Interact with the agent system with UI

The UI microservice is launched in the previous step with the other microservices. To see the UI, open a web browser to http://${ip_address}:5173 to access the UI. Note the ip_address here is the host IP of the UI microservice.

  1. Click on the arrow above Get started. Create an admin account with a name, email, and password.

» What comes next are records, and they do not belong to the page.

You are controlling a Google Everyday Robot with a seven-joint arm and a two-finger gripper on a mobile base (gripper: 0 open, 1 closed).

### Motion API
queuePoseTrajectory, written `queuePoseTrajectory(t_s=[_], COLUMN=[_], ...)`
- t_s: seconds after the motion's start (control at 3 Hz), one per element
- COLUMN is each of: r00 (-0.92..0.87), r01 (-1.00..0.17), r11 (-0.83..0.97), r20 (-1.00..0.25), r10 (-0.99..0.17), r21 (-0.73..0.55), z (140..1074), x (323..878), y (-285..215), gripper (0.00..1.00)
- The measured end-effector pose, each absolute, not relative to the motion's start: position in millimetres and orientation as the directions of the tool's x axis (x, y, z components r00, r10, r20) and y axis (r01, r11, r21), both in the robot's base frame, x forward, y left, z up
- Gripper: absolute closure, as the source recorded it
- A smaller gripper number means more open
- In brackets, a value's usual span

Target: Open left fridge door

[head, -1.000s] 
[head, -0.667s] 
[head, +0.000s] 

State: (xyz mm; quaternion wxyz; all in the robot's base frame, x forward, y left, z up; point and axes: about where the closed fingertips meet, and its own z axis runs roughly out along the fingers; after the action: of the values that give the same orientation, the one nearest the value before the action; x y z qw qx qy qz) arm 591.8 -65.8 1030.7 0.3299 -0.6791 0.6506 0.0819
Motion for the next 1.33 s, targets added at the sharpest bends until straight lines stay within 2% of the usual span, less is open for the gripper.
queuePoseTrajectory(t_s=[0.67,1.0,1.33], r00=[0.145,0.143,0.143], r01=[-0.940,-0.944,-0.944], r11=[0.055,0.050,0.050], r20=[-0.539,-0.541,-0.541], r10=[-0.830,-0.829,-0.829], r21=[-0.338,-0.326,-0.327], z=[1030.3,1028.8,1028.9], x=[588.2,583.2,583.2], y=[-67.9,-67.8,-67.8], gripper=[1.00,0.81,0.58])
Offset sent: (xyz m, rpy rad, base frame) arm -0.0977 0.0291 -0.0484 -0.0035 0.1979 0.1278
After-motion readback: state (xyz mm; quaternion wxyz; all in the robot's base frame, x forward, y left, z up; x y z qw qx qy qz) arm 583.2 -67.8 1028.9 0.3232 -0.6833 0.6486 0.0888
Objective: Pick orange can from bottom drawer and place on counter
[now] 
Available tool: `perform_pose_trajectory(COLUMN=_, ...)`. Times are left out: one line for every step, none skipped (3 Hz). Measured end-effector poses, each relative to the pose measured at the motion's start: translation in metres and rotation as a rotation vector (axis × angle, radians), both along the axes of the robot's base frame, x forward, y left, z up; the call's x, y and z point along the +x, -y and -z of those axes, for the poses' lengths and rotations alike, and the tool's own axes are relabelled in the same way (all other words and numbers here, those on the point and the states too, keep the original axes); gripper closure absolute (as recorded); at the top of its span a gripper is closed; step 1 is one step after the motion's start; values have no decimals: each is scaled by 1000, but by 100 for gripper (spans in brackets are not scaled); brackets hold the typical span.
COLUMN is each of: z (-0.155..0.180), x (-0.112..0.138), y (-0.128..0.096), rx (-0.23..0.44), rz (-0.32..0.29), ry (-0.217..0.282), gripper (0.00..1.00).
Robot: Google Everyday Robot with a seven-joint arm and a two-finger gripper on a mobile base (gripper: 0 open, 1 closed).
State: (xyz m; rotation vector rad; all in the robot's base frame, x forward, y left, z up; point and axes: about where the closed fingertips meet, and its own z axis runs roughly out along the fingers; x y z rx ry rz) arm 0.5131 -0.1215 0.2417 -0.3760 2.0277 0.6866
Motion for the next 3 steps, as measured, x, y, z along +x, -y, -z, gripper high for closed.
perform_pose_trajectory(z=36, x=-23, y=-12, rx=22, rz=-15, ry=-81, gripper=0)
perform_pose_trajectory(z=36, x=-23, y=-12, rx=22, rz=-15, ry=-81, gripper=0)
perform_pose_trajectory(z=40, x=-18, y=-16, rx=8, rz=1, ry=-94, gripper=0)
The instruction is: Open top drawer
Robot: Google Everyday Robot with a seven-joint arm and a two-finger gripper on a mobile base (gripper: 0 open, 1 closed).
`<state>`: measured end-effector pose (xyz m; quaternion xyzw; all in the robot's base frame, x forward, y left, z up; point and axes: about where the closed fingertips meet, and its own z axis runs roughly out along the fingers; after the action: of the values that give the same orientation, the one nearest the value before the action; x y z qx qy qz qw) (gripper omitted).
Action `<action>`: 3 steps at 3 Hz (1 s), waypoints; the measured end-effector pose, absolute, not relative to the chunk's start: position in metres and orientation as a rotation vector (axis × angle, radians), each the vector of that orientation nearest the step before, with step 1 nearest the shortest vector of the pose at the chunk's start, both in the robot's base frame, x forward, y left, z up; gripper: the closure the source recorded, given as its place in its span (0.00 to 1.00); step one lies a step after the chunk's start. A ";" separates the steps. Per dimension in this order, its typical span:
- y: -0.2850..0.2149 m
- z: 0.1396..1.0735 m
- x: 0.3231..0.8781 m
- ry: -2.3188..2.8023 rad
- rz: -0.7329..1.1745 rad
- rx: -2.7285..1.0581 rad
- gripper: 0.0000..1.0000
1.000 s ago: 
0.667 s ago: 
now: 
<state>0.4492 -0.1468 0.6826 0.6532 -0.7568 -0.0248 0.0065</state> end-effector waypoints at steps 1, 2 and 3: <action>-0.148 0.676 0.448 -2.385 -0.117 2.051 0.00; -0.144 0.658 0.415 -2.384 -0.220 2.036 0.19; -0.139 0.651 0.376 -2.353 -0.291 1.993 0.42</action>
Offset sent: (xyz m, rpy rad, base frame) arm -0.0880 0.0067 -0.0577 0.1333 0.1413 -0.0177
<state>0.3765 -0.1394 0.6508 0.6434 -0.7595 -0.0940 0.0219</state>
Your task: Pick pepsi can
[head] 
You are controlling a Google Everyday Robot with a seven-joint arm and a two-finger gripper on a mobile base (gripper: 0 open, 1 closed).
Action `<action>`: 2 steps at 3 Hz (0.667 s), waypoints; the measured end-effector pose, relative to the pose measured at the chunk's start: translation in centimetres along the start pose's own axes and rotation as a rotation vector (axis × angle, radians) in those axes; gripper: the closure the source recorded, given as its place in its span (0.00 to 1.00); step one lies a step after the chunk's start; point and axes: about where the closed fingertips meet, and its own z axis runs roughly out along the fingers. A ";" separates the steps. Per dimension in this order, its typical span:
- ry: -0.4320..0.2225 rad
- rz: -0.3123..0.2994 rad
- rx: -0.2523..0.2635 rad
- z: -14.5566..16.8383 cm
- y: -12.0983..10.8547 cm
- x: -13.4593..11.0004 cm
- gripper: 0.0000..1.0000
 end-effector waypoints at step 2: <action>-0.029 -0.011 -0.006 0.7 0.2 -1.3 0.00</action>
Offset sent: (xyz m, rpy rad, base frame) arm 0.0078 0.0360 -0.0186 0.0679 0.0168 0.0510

  2. Add an OpenAI-compatible API endpoint. In the upper right, click on the circle button with the user’s initial, go to Admin Settings->Connections. Under Manage OpenAI API Connections, click on the + to add a connection. Fill in these fields:

  • URL: http://${ip_address}:9090/v1, do not forget the v1

  • Key: any value

  • Model IDs: any name i.e. opea-agent, then press + to add it

Click “Save”.

opea-agent-setting

  1. Test OPEA agent with UI. Return to New Chat and ensure the model (i.e. opea-agent) is selected near the upper left. Enter in any prompt to interact with the agent.

opea-agent-test

Register other tools with the AI agent

The tools folder contains YAML and Python files for additional tools for the supervisor and worker agents. Refer to the “Provide your own tools” section in the instructions here to add tools and customize the AI agents.

Conclusion

This guide provides a comprehensive workflow for deploying, configuring, and validating the AgentQnA system on Intel® Xeon® processors, enabling flexible integration with both OpenAI-compatible and remote LLM services.